Hello @thomas.yu,
When I use tensorflow/tensorflow:0.9.0-gpu as the base docker image I can start from pretrained model. However, I cannot do so after I have passed to the docker image tensorflow/tensorflow:0.11.0-gpu with the following error:
...
STDOUT: using the checkpoint ./model.ckpt-2600
STDERR: main(sys.argv)
STDERR: File "DREAM_DM.py", line 608, in main
STDERR: finetune(X_tr, X_te, opts)
STDERR: File "DREAM_DM.py", line 445, in finetune
STDERR: final_saver.restore(sess, ckpt.model_checkpoint_path)
STDERR: File "/usr/local/lib/python2.7/dist-packages/tensorflow/python/training/saver.py", line 1340, in restore
STDERR: if not file_io.get_matching_files(file_path):
STDERR: File "/usr/local/lib/python2.7/dist-packages/tensorflow/python/lib/io/file_io.py", line 231, in get_matching_files
STDERR: compat.as_bytes(filename), status)]

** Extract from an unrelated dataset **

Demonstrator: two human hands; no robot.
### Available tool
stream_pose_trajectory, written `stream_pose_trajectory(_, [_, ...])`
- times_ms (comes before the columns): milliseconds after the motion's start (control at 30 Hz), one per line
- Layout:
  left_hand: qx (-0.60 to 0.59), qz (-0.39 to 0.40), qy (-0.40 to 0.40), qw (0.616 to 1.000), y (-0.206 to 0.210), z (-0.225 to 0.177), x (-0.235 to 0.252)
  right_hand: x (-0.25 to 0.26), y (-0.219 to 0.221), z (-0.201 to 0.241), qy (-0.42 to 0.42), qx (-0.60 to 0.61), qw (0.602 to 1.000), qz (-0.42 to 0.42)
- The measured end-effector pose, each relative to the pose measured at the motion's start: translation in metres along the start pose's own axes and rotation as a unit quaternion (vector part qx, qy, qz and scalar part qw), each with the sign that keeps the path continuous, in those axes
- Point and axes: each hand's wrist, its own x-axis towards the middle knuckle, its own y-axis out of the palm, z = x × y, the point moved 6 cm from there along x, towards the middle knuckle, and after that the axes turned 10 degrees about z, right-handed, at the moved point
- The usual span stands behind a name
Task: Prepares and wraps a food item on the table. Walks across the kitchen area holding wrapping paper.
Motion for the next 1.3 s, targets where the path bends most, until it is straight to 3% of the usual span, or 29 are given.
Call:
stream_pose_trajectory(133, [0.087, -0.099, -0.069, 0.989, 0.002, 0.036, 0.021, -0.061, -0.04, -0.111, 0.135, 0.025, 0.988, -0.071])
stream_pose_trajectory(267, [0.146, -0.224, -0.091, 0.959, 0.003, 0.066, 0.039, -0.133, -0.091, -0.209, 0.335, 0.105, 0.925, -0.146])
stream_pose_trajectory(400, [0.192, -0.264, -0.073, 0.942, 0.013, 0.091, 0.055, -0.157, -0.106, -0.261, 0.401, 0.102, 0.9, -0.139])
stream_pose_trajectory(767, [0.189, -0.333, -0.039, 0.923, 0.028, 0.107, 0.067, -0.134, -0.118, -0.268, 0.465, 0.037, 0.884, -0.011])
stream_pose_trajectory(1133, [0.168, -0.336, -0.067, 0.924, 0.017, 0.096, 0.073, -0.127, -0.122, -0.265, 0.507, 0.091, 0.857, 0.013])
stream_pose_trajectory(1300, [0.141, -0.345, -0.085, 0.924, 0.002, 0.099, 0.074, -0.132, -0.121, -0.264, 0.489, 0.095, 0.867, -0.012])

STDERR: File "/usr/lib/python2.7/contextlib.py", line 24, in __exit__
STDERR: self.gen.next()
STDERR: File "/usr/local/lib/python2.7/dist-packages/tensorflow/python/framework/errors.py", line 463, in raise_exception_on_not_ok_status
STDERR: pywrap_tensorflow.TF_GetCode(status))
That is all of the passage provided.